The other day, this daily published a story recounting how infodemic has stymied the efforts to vaccinate people against the raging coronavirus. What really caught our attention was how influential figures, including medical doctors themselves, were propagating the unproven and blatantly false information about the vaccines. Some were even trying to convince people that getting inoculated would make them behave abnormally. Others were advancing the false theory that the pandemic was a plot hatched by the wealthiest individuals to reduce the world’s population or to sell their medical products. As ridiculous as they are, they seemed to have convinced many, because of which legions of people hesitated to get their shot. And the mendacity didn’t stop there. They then propagated the bogus information. That is exactly how fake information makes rounds in the internet before reaching widespread proportions.

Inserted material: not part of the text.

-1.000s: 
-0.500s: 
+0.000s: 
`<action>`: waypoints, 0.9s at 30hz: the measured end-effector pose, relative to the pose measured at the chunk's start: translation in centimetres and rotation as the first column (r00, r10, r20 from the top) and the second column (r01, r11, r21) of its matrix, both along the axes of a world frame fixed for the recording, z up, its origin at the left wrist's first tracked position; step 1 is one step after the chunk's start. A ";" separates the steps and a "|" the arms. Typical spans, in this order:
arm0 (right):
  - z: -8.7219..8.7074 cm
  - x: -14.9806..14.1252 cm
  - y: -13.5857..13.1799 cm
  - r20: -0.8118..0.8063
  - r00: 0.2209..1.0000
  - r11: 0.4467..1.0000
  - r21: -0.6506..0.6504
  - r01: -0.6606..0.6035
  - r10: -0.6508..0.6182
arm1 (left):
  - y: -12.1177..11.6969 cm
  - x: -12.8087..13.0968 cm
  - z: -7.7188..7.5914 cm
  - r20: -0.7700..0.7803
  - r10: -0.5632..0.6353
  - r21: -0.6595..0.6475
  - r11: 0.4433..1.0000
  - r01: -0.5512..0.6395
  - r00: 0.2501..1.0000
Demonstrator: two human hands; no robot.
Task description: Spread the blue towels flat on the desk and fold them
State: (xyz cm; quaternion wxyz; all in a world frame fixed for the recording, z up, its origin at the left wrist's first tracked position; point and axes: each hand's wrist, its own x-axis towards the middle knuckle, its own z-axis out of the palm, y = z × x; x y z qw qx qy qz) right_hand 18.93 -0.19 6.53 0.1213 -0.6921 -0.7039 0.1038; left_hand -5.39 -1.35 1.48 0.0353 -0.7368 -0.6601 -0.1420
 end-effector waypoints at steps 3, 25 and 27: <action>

Some people -- not only in developing countries but also in developed ones like the US -- disdain vaccination because they believe doing so will violate their belief system. Yet, despite the vaccine hesitancy, many insular people successfully got inoculated because of the persuasive power of the narrative that the vaccines’ benefits outweigh the risks. That said, a vast majority of such people deliberately stayed away from it because misinformation came in their way. There’s no doubt that infodemic has undermined the public trust in not just vaccines but in the entire health system, thereby intensifying and prolonging the pandemic. Surely, far more people would have been vaccinated by now if infodemic hadn’t made the vaccination drive such a scary affair. The power of false information cannot be underestimated, for the damage it has done has been well documented and well evidenced. It would be in everyone’s interest if the government came up with the law preventing the dissemination of fake information. Now is the time to act.